Essas informações sobre a parceria entre os procuradores e os órgão de justiça
e informações dos EUA foram reveladas, no vídeo mencionado, por Kenneth Blanco,
em julho de 2017, na ocasião vice procurador geral adjunto do Departamento de
Justiça dos Estados Unidos (DOJ). O vice procurador ao fazer o comentário, exaltava
as supostas vantagens do esquema, por processar os casos de maneira mais rápida
e “efetiva”.
Esse tipo de relação pode ser considerado por
alguns procuradores um método muito eficiente e ágil. Mas, ao que se sabe, é
absolutamente ilegal. Cooperação internacional neste nível, entre procuradores
brasileiros com Departamento de Justiça, polícia federal, e outros organismos de
país estrangeiro, baseados apenas na “confiança”, sem seguir os procedimentos
previstos pela legislação, obviamente é uma flagrante ilegalidade, para a qual as
estruturas do golpe procuram dar uma aparência de naturalidade.
Como
vem denunciando, pelo menos desde 2016, o jornalista brasileiro Pepe Escobar
(especialista em análise geopolítica), o Brasil foi vítima da chamada Guerra
Híbrida, guerra Não-Convencional, que se vale de instrumentos linguísticos e
simbólicos, com metodologia altamente sofisticada. Esse tipo de método utiliza
“aliados internos” para perpetração do golpe, no judiciário, entre as empresas,
no parlamento e demais estruturas do Estado. Essa metodologia de guerra,
desenvolvida principalmente pelos EUA, tem como objetivo central garantir os
interesses do império e destruir projetos que, de uma forma ou outra, não se
coadunem com os seu interesses. Segundo Escobar, os países que compõem o BRICS
(Brasil Rússia, Índia, China e África do Sul) foram os primeiros alvos da
Guerra Híbrida, por uma série de razões, principalmente de caráter geopolítico.

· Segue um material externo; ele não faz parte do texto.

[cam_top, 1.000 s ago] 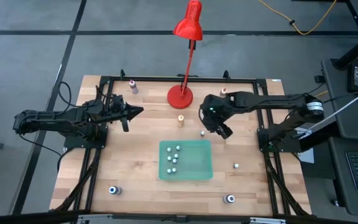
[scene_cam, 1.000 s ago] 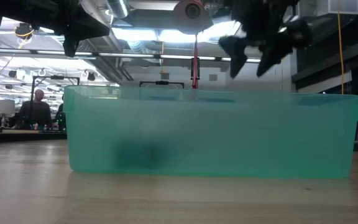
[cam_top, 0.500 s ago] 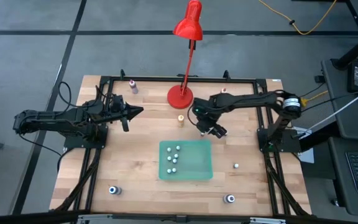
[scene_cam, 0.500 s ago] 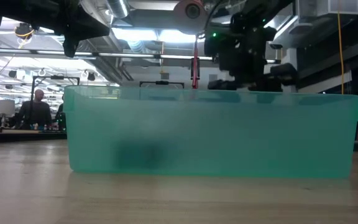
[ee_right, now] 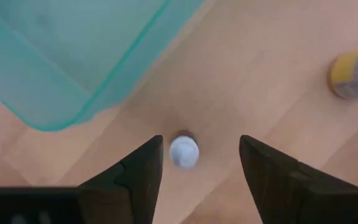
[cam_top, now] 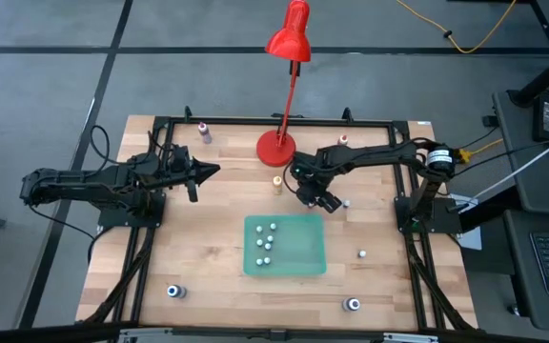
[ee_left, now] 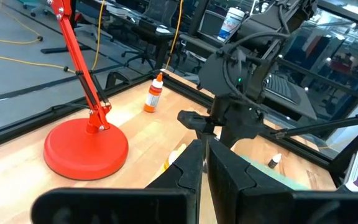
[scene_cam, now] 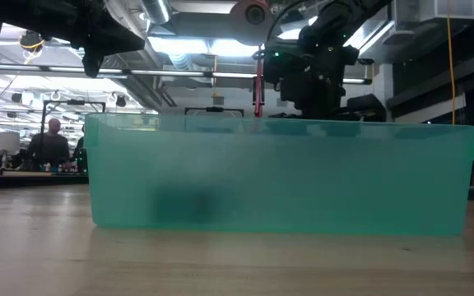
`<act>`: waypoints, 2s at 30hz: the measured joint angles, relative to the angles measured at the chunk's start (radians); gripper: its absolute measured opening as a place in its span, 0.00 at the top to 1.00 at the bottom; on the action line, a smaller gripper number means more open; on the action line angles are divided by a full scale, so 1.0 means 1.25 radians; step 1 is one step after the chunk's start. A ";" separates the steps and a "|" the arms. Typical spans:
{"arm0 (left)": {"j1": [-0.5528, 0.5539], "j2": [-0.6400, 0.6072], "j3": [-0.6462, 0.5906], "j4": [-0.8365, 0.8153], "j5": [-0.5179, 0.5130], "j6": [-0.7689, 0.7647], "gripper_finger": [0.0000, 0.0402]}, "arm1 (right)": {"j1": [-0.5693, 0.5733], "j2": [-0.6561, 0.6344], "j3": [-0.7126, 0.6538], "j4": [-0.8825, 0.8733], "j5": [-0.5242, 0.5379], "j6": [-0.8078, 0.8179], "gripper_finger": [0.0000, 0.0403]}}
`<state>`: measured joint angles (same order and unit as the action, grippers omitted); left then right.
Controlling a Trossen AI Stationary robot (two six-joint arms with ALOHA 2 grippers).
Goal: Pick & Place food coloring
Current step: Put the small red food coloring bottle into the blue bin
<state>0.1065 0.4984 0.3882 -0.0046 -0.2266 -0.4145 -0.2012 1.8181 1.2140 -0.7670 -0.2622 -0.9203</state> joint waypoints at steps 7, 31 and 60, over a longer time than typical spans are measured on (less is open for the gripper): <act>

A Guerra Híbrida visa assegurar a
perpetuação da hegemonia econômica, política e militar dos EUA. Esse tipo de
guerra surgiu em 2010, a partir do Manual para Guerras Não-Convencionais das
Forças Especiais do Exército dos EUA. Diz o manual: “O objetivo dos esforços
dos EUA nesse tipo de guerra é explorar as vulnerabilidades políticas,
militares, econômicas e psicológicas de potências hostis, desenvolvendo e apoiando
forças de resistência para atingir os objetivos estratégicos dos Estados
Unidos. […] Num futuro previsível, as forças dos EUA se engajarão
predominantemente em operações de guerras irregulares (IW, na sigla em inglês)”
(no artigo “O Brasil no epicentro da Guerra
Híbrida, Escobar, 2016”).
O golpe no Brasil foi por petróleo, claro,
porque esta é uma obsessão e uma necessidade dos EUA (e o pré-sal contém recursos que podem alcançar R$ 30 trilhões). Mas também por água, por estatais rentáveis
e estratégicas, pela riqueza da Amazônia, pela aproximação do Brasil de Rússia
e China, pela fundação do Banco de Desenvolvimento do BRICS, e assim por diante.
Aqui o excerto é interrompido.